◆ **EXERCISE PROMPT**: Would you output the entries below only from the line containing "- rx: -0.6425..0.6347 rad" through the line containing "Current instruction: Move", exactly as they stand and with both ends included?

◆ **EXTRACTED DATA**:
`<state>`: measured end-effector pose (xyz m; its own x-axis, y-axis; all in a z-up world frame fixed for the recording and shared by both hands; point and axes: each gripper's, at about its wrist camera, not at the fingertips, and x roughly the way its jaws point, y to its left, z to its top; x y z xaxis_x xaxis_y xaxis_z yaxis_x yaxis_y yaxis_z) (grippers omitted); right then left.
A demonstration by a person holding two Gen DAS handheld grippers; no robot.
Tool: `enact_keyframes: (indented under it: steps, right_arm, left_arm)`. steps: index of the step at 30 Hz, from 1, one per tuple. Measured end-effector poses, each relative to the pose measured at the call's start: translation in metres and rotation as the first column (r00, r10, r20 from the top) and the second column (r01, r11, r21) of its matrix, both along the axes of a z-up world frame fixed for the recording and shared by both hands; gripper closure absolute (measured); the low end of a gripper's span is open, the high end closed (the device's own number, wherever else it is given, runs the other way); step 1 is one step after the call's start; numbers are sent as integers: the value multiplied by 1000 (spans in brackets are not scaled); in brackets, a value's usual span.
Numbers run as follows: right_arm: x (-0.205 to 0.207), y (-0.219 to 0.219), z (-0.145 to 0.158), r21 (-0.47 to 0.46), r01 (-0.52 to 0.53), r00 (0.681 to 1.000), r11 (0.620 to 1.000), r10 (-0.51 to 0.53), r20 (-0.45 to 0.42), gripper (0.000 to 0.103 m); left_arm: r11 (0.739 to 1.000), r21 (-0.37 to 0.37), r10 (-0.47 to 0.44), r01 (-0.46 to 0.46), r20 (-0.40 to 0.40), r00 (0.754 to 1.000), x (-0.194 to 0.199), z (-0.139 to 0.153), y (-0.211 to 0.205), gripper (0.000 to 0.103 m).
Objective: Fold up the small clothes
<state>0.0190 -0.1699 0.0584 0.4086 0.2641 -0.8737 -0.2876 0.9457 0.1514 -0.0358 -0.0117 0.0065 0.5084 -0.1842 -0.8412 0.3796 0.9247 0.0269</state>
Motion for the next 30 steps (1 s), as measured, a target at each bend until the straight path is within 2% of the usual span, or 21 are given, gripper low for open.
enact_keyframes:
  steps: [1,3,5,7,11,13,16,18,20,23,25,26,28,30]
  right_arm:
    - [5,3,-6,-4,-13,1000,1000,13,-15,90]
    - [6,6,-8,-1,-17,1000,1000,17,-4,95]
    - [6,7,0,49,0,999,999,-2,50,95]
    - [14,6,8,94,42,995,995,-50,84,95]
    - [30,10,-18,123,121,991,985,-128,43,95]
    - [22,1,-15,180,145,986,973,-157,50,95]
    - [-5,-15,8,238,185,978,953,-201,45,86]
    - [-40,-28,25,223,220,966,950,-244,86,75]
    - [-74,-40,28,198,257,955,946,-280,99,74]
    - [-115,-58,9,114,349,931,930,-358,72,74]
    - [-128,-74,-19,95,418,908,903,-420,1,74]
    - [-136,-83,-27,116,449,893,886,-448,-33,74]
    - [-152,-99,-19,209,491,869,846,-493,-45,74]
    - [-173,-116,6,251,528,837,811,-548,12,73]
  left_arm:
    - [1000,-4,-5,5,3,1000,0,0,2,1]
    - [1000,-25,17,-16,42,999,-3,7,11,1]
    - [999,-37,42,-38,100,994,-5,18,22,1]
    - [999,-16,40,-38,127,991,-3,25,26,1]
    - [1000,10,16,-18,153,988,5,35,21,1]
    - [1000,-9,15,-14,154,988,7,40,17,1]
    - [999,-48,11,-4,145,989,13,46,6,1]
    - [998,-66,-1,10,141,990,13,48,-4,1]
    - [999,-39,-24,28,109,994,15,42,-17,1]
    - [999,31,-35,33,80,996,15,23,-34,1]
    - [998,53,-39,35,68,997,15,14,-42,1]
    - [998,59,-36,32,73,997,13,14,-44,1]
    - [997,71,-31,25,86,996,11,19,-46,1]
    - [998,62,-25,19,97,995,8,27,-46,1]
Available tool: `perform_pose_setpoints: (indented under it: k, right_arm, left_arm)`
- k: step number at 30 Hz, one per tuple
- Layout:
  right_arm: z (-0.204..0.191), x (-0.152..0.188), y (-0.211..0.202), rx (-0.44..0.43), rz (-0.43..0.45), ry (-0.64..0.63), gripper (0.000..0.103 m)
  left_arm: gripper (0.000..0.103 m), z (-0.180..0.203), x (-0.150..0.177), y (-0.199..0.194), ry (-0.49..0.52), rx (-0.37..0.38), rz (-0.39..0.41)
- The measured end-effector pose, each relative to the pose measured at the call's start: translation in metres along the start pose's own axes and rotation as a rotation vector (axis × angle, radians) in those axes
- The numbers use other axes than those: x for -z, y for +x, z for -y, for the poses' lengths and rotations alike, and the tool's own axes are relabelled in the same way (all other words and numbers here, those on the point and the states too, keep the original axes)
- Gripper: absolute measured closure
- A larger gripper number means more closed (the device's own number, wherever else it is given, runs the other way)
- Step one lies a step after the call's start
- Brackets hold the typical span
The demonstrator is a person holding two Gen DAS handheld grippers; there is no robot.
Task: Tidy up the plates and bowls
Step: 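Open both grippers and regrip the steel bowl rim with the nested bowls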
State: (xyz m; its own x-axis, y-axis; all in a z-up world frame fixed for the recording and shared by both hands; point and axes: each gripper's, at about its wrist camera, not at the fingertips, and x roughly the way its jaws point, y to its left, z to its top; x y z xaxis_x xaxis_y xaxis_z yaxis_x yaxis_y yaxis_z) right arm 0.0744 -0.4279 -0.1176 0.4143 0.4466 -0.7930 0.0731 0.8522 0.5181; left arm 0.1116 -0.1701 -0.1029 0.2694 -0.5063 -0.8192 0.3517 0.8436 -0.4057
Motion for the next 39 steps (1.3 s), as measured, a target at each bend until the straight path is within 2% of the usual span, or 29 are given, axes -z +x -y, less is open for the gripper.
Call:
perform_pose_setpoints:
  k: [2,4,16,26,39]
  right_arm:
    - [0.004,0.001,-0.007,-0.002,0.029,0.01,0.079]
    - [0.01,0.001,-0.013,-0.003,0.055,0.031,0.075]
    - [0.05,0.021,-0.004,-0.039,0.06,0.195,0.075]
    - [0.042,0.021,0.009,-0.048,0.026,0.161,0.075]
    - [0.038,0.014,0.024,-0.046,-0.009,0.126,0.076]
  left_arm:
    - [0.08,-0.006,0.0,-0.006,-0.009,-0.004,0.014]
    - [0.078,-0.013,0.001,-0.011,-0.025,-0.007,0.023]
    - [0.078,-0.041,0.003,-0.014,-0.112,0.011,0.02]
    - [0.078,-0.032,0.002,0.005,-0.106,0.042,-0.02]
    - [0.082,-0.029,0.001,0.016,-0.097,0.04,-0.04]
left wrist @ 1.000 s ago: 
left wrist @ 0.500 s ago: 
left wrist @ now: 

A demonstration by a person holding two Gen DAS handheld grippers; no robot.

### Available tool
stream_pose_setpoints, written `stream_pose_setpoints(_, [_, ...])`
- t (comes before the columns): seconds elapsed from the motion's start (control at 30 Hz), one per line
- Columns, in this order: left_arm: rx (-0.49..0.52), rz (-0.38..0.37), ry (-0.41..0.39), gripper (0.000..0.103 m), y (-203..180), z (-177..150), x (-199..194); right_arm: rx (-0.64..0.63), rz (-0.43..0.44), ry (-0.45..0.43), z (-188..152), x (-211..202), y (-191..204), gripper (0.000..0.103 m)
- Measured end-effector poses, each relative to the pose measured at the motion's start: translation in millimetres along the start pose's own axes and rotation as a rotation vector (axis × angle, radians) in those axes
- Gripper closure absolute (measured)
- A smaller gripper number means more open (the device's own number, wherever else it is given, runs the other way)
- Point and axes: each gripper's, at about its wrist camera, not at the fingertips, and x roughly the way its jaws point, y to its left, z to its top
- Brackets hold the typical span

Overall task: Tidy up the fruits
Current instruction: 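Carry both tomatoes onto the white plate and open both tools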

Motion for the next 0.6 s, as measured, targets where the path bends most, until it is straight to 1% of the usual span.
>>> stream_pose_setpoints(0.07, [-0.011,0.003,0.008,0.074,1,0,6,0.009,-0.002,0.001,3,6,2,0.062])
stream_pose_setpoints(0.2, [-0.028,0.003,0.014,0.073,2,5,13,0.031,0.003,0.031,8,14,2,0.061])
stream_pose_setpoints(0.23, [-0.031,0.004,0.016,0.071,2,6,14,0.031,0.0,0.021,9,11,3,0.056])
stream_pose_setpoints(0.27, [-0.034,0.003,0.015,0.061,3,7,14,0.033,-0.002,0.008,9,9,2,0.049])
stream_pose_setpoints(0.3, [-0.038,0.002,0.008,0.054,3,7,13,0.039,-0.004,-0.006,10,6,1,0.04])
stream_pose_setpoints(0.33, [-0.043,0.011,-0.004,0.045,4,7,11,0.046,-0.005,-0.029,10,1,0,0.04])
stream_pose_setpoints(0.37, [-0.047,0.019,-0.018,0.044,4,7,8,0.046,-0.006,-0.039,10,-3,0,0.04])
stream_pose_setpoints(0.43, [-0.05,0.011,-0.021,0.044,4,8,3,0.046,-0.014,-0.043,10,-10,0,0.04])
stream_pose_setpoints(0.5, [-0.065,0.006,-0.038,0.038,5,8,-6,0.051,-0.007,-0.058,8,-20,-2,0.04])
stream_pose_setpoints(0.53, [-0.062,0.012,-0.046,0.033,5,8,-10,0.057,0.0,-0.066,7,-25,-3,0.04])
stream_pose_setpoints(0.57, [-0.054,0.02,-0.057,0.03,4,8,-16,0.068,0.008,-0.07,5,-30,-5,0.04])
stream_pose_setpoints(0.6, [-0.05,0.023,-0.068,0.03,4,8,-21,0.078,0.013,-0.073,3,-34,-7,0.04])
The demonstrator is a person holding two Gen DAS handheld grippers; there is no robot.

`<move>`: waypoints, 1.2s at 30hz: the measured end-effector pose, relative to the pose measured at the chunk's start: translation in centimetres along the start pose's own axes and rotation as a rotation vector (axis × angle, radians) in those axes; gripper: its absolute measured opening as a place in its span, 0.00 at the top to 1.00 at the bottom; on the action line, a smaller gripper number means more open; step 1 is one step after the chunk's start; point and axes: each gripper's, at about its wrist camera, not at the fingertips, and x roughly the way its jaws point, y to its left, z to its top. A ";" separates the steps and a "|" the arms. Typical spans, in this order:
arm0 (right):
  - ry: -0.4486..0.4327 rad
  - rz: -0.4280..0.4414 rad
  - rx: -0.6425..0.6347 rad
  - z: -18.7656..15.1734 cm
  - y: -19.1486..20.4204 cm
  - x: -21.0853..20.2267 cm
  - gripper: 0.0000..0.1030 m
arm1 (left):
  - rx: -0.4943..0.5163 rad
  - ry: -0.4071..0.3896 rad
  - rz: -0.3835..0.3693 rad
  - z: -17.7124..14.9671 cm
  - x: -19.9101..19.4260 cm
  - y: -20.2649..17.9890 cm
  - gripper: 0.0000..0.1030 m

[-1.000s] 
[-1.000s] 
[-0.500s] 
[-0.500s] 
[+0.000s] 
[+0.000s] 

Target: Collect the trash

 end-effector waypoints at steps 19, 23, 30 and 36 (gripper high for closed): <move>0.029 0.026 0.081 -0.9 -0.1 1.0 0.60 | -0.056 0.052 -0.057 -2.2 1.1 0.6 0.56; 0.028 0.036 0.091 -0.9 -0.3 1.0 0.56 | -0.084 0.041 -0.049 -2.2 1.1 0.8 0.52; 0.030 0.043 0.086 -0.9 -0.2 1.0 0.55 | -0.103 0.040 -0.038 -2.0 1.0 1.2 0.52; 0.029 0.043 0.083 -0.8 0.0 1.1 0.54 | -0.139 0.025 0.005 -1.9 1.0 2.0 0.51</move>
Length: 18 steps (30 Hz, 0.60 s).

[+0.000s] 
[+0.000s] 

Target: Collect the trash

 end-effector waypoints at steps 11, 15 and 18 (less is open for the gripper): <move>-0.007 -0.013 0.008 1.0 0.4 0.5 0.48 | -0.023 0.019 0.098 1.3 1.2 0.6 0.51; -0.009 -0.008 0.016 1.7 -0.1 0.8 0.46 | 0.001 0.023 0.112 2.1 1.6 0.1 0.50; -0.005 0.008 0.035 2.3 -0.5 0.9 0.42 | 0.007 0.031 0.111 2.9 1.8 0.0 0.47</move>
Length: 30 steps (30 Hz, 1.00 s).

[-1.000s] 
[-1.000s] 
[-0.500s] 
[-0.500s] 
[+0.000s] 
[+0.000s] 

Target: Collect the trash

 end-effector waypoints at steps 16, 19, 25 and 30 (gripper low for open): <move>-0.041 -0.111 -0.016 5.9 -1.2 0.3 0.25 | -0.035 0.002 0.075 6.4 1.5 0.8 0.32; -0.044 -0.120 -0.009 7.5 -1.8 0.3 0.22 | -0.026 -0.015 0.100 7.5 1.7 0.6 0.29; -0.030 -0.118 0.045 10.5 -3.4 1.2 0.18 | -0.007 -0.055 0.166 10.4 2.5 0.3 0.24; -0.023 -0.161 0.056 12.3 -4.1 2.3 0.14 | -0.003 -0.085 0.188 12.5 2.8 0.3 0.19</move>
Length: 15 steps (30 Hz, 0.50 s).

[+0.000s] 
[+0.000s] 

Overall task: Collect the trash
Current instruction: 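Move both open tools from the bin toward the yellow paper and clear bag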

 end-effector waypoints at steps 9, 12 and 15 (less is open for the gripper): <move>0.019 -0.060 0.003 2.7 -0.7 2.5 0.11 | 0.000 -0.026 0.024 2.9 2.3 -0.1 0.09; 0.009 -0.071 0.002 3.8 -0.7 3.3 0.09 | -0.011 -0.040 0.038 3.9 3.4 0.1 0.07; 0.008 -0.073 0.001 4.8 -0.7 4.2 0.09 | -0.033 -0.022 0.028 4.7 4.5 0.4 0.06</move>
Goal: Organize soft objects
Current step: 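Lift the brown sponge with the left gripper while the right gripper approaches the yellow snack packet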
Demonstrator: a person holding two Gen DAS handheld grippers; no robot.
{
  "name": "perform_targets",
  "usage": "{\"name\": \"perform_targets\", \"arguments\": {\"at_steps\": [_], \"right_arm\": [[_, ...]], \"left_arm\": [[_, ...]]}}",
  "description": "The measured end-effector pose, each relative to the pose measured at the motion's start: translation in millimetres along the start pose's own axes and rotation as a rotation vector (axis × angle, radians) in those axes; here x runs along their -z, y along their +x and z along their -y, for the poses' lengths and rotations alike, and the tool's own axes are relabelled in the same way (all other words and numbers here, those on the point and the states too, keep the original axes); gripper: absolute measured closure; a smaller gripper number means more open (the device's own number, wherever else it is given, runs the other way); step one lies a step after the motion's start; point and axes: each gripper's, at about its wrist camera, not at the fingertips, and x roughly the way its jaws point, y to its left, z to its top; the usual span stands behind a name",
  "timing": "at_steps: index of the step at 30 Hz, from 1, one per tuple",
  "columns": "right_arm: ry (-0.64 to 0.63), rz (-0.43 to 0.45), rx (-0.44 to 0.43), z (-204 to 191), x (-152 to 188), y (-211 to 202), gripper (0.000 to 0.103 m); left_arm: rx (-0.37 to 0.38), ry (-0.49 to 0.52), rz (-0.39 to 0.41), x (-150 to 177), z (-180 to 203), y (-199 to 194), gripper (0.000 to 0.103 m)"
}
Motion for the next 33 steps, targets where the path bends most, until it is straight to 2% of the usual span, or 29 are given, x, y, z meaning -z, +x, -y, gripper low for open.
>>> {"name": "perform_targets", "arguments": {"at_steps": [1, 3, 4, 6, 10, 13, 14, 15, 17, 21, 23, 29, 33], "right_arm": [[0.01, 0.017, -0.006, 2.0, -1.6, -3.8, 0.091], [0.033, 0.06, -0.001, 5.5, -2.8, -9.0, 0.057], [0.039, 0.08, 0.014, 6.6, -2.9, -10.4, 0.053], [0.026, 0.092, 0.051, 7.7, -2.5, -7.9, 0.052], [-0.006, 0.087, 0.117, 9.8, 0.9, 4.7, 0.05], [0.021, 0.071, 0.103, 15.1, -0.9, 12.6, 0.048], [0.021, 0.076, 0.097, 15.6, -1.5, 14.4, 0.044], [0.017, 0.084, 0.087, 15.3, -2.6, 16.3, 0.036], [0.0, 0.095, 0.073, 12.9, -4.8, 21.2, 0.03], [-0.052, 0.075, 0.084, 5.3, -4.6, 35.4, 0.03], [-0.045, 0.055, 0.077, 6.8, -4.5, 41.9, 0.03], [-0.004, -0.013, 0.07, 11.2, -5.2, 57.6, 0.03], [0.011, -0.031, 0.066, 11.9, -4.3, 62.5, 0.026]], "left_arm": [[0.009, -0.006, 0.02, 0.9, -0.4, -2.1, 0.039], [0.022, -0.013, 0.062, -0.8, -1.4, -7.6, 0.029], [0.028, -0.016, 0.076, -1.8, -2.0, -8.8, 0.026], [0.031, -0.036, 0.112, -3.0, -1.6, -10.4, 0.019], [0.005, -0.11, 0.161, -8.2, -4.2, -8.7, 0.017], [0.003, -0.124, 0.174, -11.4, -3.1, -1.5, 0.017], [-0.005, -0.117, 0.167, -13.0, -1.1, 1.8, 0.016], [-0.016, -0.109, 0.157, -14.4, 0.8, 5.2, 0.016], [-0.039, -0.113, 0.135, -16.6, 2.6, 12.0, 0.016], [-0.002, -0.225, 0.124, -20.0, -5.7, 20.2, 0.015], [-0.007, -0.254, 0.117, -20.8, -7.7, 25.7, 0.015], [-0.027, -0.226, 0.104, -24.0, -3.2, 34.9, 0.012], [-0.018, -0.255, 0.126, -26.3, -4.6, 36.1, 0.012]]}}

◆ **ANSWER SECTION**:
  - rx: -0.6425..0.6347 rad
  - z: -18.7656..15.1734 cm
  - y: -19.1486..20.4204 cm
  - x: -21.0853..20.2267 cm
  - gripper: 0.0000..0.1030 m
arm1 (left):
  - rx: -0.4943..0.5163 rad
  - ry: -0.4071..0.3896 rad
  - rz: -0.3835..0.3693 rad
  - z: -17.7124..14.9671 cm
  - x: -19.9101..19.4260 cm
  - y: -20.2649..17.9890 cm
  - gripper: 0.0000..0.1030 m

[-1.000s] 
[-1.000s] 
[-0.500s] 
[-0.500s] 
[+0.000s] 
[+0.000s] 

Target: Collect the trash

 end-effector waypoints at steps 19, 23, 30 and 36 (gripper high for closed): <move>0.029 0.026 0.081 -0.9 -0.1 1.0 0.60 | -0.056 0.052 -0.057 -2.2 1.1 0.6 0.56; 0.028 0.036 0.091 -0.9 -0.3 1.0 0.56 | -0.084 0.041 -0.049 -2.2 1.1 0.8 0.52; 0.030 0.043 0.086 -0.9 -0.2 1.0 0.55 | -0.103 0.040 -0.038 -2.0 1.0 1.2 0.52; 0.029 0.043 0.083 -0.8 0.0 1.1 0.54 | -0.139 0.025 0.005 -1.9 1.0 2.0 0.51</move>
Length: 18 steps (30 Hz, 0.60 s).

[+0.000s] 
[+0.000s] 

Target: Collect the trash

 end-effector waypoints at steps 11, 15 and 18 (less is open for the gripper): <move>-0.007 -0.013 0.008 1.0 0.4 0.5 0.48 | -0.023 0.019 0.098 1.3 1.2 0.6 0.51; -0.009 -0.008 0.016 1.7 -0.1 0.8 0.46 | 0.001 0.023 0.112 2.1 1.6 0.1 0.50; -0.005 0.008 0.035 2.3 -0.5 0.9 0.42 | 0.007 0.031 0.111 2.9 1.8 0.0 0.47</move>
Length: 30 steps (30 Hz, 1.00 s).

[-1.000s] 
[-1.000s] 
[-0.500s] 
[-0.500s] 
[+0.000s] 
[+0.000s] 

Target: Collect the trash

 end-effector waypoints at steps 16, 19, 25 and 30 (gripper low for open): <move>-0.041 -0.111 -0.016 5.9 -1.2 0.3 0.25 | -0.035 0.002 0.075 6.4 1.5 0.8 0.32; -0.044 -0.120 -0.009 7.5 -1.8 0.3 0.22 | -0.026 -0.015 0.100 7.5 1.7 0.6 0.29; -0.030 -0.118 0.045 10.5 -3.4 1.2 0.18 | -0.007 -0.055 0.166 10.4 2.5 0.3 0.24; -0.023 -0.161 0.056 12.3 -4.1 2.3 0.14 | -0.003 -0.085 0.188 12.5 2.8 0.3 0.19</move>
Length: 15 steps (30 Hz, 0.50 s).

[+0.000s] 
[+0.000s] 

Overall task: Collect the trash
Current instruction: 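Move both open tools from the bin toward the yellow paper and clear bag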

No further output is expected for this exercise.